- Directions
Write out all of the entries exactly, please.

- Excerpted records
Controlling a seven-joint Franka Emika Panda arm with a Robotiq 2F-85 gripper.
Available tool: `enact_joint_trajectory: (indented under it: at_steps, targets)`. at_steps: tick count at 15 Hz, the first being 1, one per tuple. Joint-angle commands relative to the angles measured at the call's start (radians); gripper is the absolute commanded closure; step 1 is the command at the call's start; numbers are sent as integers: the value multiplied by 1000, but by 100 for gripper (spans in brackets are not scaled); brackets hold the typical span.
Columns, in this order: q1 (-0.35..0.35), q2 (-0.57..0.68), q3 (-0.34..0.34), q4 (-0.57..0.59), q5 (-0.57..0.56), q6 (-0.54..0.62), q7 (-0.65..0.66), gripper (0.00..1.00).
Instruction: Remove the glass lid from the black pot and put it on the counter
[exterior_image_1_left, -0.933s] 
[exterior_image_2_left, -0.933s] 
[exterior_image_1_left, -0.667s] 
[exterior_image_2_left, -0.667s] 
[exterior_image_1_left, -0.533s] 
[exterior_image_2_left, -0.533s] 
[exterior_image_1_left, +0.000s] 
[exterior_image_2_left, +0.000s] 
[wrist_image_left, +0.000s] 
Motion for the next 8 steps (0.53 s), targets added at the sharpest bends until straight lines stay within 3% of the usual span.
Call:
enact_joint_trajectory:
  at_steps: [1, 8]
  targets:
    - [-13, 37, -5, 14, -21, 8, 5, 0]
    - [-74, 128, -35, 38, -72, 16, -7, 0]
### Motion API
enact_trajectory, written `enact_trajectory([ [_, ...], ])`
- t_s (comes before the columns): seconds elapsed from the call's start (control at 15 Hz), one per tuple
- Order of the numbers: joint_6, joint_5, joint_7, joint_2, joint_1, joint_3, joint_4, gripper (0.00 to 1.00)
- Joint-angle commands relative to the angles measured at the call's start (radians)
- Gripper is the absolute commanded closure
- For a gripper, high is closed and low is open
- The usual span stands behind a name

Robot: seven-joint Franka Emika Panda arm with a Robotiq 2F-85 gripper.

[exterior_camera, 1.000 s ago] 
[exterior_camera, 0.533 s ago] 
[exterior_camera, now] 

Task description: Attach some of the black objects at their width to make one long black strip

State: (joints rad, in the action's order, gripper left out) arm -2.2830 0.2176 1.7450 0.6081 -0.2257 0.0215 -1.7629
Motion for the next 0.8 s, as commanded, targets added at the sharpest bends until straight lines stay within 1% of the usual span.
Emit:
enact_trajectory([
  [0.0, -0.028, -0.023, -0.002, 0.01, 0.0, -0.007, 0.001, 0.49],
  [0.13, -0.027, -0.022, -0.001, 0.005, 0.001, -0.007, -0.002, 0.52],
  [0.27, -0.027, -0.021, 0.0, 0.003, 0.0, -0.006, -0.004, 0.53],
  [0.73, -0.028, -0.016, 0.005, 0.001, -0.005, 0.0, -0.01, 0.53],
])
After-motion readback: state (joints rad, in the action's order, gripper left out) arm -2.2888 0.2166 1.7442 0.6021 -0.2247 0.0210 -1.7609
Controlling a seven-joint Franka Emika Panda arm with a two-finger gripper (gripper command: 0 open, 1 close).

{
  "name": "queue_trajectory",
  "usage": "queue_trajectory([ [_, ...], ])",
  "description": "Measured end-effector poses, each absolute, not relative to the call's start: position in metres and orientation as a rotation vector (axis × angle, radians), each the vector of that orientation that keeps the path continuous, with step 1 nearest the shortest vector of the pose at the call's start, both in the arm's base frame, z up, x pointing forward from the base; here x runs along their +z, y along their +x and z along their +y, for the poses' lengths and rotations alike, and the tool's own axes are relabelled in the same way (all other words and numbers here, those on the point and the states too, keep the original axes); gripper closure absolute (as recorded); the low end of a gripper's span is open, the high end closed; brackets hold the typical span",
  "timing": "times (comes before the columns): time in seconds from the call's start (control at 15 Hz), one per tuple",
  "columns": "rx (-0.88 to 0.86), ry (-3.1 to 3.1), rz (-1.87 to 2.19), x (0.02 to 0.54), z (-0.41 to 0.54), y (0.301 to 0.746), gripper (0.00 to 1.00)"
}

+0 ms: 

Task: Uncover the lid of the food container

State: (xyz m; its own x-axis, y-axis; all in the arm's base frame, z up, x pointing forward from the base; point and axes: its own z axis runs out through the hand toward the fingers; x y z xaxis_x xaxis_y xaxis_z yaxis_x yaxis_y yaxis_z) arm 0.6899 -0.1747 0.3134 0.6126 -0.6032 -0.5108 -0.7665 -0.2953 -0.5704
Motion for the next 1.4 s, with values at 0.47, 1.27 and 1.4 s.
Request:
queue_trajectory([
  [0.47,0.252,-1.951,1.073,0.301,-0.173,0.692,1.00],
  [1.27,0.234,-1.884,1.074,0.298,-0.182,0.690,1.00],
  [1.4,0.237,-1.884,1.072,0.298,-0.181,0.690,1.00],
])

- The answer
Controlling a seven-joint Franka Emika Panda arm with a Robotiq 2F-85 gripper.
Available tool: `enact_joint_trajectory: (indented under it: at_steps, targets)`. at_steps: tick count at 15 Hz, the first being 1, one per tuple. Joint-angle commands relative to the angles measured at the call's start (radians); gripper is the absolute commanded closure; step 1 is the command at the call's start; numbers are sent as integers: the value multiplied by 1000, but by 100 for gripper (spans in brackets are not scaled); brackets hold the typical span.
Columns, in this order: q1 (-0.35..0.35), q2 (-0.57..0.68), q3 (-0.34..0.34), q4 (-0.57..0.59), q5 (-0.57..0.56), q6 (-0.54..0.62), q7 (-0.65..0.66), gripper (0.00..1.00).
Instruction: Remove the glass lid from the black pot and put it on the counter
[exterior_image_1_left, -0.933s] 
[exterior_image_2_left, -0.933s] 
[exterior_image_1_left, -0.667s] 
[exterior_image_2_left, -0.667s] 
[exterior_image_1_left, -0.533s] 
[exterior_image_2_left, -0.533s] 
[exterior_image_1_left, +0.000s] 
[exterior_image_2_left, +0.000s] 
[wrist_image_left, +0.000s] 
Motion for the next 8 steps (0.53 s), targets added at the sharpest bends until straight lines stay within 3% of the usual span.
Call:
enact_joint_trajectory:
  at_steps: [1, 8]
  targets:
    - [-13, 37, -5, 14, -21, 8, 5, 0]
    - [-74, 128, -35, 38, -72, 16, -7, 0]
### Motion API
enact_trajectory, written `enact_trajectory([ [_, ...], ])`
- t_s (comes before the columns): seconds elapsed from the call's start (control at 15 Hz), one per tuple
- Order of the numbers: joint_6, joint_5, joint_7, joint_2, joint_1, joint_3, joint_4, gripper (0.00 to 1.00)
- Joint-angle commands relative to the angles measured at the call's start (radians)
- Gripper is the absolute commanded closure
- For a gripper, high is closed and low is open
- The usual span stands behind a name

Robot: seven-joint Franka Emika Panda arm with a Robotiq 2F-85 gripper.

[exterior_camera, 1.000 s ago] 
[exterior_camera, 0.533 s ago] 
[exterior_camera, now] 

Task description: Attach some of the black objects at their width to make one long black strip

State: (joints rad, in the action's order, gripper left out) arm -2.2830 0.2176 1.7450 0.6081 -0.2257 0.0215 -1.7629
Motion for the next 0.8 s, as commanded, targets added at the sharpest bends until straight lines stay within 1% of the usual span.
Emit:
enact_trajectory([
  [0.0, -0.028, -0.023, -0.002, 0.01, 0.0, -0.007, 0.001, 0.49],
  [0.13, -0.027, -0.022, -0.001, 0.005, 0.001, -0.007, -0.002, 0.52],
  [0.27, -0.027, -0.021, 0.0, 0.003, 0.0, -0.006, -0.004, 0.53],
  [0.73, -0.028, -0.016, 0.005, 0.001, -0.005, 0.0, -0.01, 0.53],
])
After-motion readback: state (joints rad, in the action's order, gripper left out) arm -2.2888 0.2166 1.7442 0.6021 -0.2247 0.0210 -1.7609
Controlling a seven-joint Franka Emika Panda arm with a two-finger gripper (gripper command: 0 open, 1 close).

{
  "name": "queue_trajectory",
  "usage": "queue_trajectory([ [_, ...], ])",
  "description": "Measured end-effector poses, each absolute, not relative to the call's start: position in metres and orientation as a rotation vector (axis × angle, radians), each the vector of that orientation that keeps the path continuous, with step 1 nearest the shortest vector of the pose at the call's start, both in the arm's base frame, z up, x pointing forward from the base; here x runs along their +z, y along their +x and z along their +y, for the poses' lengths and rotations alike, and the tool's own axes are relabelled in the same way (all other words and numbers here, those on the point and the states too, keep the original axes); gripper closure absolute (as recorded); the low end of a gripper's span is open, the high end closed; brackets hold the typical span",
  "timing": "times (comes before the columns): time in seconds from the call's start (control at 15 Hz), one per tuple",
  "columns": "rx (-0.88 to 0.86), ry (-3.1 to 3.1), rz (-1.87 to 2.19), x (0.02 to 0.54), z (-0.41 to 0.54), y (0.301 to 0.746), gripper (0.00 to 1.00)"
}

+0 ms: 

Task: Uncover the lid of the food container

State: (xyz m; its own x-axis, y-axis; all in the arm's base frame, z up, x pointing forward from the base; point and axes: its own z axis runs out through the hand toward the fingers; x y z xaxis_x xaxis_y xaxis_z yaxis_x yaxis_y yaxis_z) arm 0.6899 -0.1747 0.3134 0.6126 -0.6032 -0.5108 -0.7665 -0.2953 -0.5704
Motion for the next 1.4 s, with values at 0.47, 1.27 and 1.4 s.
Request:
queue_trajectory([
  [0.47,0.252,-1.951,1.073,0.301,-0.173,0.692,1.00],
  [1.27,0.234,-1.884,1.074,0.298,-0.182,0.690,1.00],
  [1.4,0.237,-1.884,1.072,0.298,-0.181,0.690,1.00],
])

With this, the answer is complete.